The entries are given below. Output each one unchanged.

(DATA SECTION)

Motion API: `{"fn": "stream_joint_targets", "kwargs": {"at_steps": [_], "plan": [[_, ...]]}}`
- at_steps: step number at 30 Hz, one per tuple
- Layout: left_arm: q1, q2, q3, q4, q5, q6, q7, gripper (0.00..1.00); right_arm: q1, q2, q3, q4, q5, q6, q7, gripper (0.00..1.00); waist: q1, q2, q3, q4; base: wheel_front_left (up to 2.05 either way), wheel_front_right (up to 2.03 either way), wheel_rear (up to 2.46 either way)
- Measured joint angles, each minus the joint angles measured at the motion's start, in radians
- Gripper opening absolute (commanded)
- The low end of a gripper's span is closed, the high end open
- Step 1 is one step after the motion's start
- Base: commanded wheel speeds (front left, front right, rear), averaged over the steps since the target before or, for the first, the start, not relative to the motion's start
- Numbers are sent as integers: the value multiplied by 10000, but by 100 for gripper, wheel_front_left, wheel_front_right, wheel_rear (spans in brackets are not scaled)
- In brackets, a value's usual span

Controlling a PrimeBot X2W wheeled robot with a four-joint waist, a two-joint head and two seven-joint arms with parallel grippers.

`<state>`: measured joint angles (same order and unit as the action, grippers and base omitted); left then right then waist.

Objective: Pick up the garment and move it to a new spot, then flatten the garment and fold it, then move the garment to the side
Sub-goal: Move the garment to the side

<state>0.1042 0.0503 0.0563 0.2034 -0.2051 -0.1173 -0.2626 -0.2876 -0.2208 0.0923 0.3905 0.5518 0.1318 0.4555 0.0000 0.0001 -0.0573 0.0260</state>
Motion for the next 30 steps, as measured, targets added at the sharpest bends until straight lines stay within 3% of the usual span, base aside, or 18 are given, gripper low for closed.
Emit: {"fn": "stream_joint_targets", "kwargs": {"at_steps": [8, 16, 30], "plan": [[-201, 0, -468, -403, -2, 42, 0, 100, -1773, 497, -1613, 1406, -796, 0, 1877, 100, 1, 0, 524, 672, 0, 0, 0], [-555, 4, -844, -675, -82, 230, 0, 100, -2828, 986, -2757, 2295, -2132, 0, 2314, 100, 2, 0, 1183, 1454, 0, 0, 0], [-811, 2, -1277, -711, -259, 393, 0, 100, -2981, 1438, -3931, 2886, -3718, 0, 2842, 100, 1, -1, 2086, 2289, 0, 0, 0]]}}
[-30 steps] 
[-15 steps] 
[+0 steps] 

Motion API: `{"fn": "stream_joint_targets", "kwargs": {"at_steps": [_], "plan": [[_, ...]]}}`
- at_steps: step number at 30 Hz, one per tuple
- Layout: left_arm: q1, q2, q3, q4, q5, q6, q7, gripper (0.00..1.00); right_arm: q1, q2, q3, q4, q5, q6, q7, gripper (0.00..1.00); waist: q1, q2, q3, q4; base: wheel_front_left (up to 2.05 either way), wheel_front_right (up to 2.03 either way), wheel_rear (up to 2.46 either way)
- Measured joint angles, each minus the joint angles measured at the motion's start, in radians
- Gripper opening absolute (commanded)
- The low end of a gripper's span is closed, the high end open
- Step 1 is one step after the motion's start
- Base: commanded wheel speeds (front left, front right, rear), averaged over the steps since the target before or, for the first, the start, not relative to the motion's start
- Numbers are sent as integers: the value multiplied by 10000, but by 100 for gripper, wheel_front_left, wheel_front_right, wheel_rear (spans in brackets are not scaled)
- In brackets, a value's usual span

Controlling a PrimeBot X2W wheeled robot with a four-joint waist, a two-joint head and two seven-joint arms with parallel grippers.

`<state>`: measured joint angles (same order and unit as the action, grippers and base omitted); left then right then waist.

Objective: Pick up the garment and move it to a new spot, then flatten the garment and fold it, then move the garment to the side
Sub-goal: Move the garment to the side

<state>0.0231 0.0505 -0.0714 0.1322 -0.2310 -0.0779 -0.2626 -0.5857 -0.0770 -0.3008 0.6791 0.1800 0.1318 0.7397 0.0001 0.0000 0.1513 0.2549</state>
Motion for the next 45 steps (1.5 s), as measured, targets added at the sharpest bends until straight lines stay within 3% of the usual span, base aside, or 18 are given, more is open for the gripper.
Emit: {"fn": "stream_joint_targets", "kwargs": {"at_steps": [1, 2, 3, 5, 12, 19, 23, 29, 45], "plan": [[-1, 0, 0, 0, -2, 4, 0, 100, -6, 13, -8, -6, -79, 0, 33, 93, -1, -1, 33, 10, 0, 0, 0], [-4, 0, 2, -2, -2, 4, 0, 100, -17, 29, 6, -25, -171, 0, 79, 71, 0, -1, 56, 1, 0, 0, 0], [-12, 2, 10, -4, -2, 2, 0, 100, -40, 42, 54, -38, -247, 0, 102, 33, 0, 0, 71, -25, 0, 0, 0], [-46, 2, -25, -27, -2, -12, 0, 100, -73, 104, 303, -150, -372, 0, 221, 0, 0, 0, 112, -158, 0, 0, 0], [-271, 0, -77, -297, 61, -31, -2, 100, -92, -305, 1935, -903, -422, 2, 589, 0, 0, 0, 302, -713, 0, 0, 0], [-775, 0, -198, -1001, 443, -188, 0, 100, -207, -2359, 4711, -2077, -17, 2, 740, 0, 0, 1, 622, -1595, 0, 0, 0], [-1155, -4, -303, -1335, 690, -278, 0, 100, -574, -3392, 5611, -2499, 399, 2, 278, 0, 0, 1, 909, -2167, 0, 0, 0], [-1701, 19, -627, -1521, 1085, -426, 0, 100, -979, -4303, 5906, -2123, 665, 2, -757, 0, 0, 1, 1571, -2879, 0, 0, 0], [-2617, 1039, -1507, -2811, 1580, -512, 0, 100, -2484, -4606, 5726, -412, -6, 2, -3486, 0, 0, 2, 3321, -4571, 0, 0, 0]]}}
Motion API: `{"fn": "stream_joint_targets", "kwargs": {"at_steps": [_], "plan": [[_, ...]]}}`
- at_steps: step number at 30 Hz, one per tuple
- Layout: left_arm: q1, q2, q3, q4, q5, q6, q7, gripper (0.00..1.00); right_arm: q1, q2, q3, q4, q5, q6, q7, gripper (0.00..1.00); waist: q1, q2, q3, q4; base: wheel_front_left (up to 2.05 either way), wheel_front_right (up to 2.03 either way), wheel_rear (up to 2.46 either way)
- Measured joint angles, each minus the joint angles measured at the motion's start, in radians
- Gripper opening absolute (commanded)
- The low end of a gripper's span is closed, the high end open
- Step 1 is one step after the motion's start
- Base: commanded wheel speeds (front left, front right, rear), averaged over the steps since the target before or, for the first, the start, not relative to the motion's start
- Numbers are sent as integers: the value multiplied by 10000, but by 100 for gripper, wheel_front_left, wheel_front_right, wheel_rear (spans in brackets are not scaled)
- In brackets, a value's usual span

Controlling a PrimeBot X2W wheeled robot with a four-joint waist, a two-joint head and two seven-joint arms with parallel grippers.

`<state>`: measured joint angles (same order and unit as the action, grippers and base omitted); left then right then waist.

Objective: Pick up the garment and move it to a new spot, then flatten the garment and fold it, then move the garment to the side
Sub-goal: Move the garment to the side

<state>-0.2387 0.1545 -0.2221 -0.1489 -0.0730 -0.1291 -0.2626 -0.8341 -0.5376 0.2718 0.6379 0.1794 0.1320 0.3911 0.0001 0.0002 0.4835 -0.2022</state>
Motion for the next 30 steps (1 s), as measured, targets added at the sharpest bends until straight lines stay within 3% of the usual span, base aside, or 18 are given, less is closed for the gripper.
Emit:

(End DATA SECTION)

TASK OUTPUT:
Motion API: `{"fn": "stream_joint_targets", "kwargs": {"at_steps": [_], "plan": [[_, ...]]}}`
- at_steps: step number at 30 Hz, one per tuple
- Layout: left_arm: q1, q2, q3, q4, q5, q6, q7, gripper (0.00..1.00); right_arm: q1, q2, q3, q4, q5, q6, q7, gripper (0.00..1.00); waist: q1, q2, q3, q4; base: wheel_front_left (up to 2.05 either way), wheel_front_right (up to 2.03 either way), wheel_rear (up to 2.46 either way)
- Measured joint angles, each minus the joint angles measured at the motion's start, in radians
- Gripper opening absolute (commanded)
- The low end of a gripper's span is closed, the high end open
- Step 1 is one step after the motion's start
- Base: commanded wheel speeds (front left, front right, rear), averaged over the steps since the target before or, for the first, the start, not relative to the motion's start
- Numbers are sent as integers: the value multiplied by 10000, but by 100 for gripper, wheel_front_left, wheel_front_right, wheel_rear (spans in brackets are not scaled)
- In brackets, a value's usual span

Controlling a PrimeBot X2W wheeled robot with a four-joint waist, a two-joint head and two seven-joint arms with parallel grippers.

`<state>`: measured joint angles (same order and unit as the action, grippers and base omitted); left then right then waist.

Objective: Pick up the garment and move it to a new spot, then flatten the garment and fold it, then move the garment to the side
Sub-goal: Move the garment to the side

<state>0.1042 0.0503 0.0563 0.2034 -0.2051 -0.1173 -0.2626 -0.2876 -0.2208 0.0923 0.3905 0.5518 0.1318 0.4555 0.0000 0.0001 -0.0573 0.0260</state>
Motion for the next 30 steps, as measured, targets added at the sharpest bends until straight lines stay within 3% of the usual span, base aside, or 18 are given, gripper low for closed.
Emit: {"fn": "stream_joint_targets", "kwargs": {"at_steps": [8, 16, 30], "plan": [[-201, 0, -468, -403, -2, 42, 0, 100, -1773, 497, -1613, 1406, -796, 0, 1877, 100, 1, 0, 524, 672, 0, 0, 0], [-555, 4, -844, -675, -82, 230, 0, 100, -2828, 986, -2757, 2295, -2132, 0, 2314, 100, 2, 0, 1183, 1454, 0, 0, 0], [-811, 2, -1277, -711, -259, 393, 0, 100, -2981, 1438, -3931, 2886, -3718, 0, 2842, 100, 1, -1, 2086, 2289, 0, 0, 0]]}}
[-30 steps] 
[-15 steps] 
[+0 steps] 

Motion API: `{"fn": "stream_joint_targets", "kwargs": {"at_steps": [_], "plan": [[_, ...]]}}`
- at_steps: step number at 30 Hz, one per tuple
- Layout: left_arm: q1, q2, q3, q4, q5, q6, q7, gripper (0.00..1.00); right_arm: q1, q2, q3, q4, q5, q6, q7, gripper (0.00..1.00); waist: q1, q2, q3, q4; base: wheel_front_left (up to 2.05 either way), wheel_front_right (up to 2.03 either way), wheel_rear (up to 2.46 either way)
- Measured joint angles, each minus the joint angles measured at the motion's start, in radians
- Gripper opening absolute (commanded)
- The low end of a gripper's span is closed, the high end open
- Step 1 is one step after the motion's start
- Base: commanded wheel speeds (front left, front right, rear), averaged over the steps since the target before or, for the first, the start, not relative to the motion's start
- Numbers are sent as integers: the value multiplied by 10000, but by 100 for gripper, wheel_front_left, wheel_front_right, wheel_rear (spans in brackets are not scaled)
- In brackets, a value's usual span

Controlling a PrimeBot X2W wheeled robot with a four-joint waist, a two-joint head and two seven-joint arms with parallel grippers.

`<state>`: measured joint angles (same order and unit as the action, grippers and base omitted); left then right then waist.

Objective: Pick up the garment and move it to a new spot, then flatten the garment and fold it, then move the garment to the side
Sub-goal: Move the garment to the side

<state>0.0231 0.0505 -0.0714 0.1322 -0.2310 -0.0779 -0.2626 -0.5857 -0.0770 -0.3008 0.6791 0.1800 0.1318 0.7397 0.0001 0.0000 0.1513 0.2549</state>
Motion for the next 45 steps (1.5 s), as measured, targets added at the sharpest bends until straight lines stay within 3% of the usual span, base aside, or 18 are given, more is open for the gripper.
Emit: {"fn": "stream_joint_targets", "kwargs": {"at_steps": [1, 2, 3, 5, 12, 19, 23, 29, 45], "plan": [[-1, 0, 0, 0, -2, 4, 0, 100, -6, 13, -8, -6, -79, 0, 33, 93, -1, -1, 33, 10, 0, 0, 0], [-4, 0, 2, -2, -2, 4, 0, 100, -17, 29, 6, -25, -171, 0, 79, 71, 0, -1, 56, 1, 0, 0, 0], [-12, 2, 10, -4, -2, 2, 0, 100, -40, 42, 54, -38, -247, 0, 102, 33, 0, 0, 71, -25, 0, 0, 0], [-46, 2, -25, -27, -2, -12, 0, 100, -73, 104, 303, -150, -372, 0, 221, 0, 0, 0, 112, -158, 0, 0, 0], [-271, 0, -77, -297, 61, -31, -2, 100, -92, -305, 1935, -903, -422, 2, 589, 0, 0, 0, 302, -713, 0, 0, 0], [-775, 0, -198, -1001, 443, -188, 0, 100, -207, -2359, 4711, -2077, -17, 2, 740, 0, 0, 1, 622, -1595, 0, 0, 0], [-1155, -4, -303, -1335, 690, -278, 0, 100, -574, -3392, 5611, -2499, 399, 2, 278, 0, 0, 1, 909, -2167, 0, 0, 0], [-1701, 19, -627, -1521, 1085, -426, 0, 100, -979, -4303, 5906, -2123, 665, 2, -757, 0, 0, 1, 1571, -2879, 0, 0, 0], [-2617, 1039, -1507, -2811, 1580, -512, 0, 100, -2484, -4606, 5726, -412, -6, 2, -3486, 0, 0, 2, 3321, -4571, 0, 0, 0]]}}
Motion API: `{"fn": "stream_joint_targets", "kwargs": {"at_steps": [_], "plan": [[_, ...]]}}`
- at_steps: step number at 30 Hz, one per tuple
- Layout: left_arm: q1, q2, q3, q4, q5, q6, q7, gripper (0.00..1.00); right_arm: q1, q2, q3, q4, q5, q6, q7, gripper (0.00..1.00); waist: q1, q2, q3, q4; base: wheel_front_left (up to 2.05 either way), wheel_front_right (up to 2.03 either way), wheel_rear (up to 2.46 either way)
- Measured joint angles, each minus the joint angles measured at the motion's start, in radians
- Gripper opening absolute (commanded)
- The low end of a gripper's span is closed, the high end open
- Step 1 is one step after the motion's start
- Base: commanded wheel speeds (front left, front right, rear), averaged over the steps since the target before or, for the first, the start, not relative to the motion's start
- Numbers are sent as integers: the value multiplied by 10000, but by 100 for gripper, wheel_front_left, wheel_front_right, wheel_rear (spans in brackets are not scaled)
- In brackets, a value's usual span

Controlling a PrimeBot X2W wheeled robot with a four-joint waist, a two-joint head and two seven-joint arms with parallel grippers.

`<state>`: measured joint angles (same order and unit as the action, grippers and base omitted); left then right then waist.

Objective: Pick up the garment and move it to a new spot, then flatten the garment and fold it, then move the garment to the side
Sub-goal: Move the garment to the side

<state>-0.2387 0.1545 -0.2221 -0.1489 -0.0730 -0.1291 -0.2626 -0.8341 -0.5376 0.2718 0.6379 0.1794 0.1320 0.3911 0.0001 0.0002 0.4835 -0.2022</state>
Motion for the next 30 steps (1 s), as measured, targets added at the sharpest bends until straight lines stay within 3% of the usual span, base aside, or 18 are given, less is closed for the gripper.
Emit:

No more work remains on this exercise.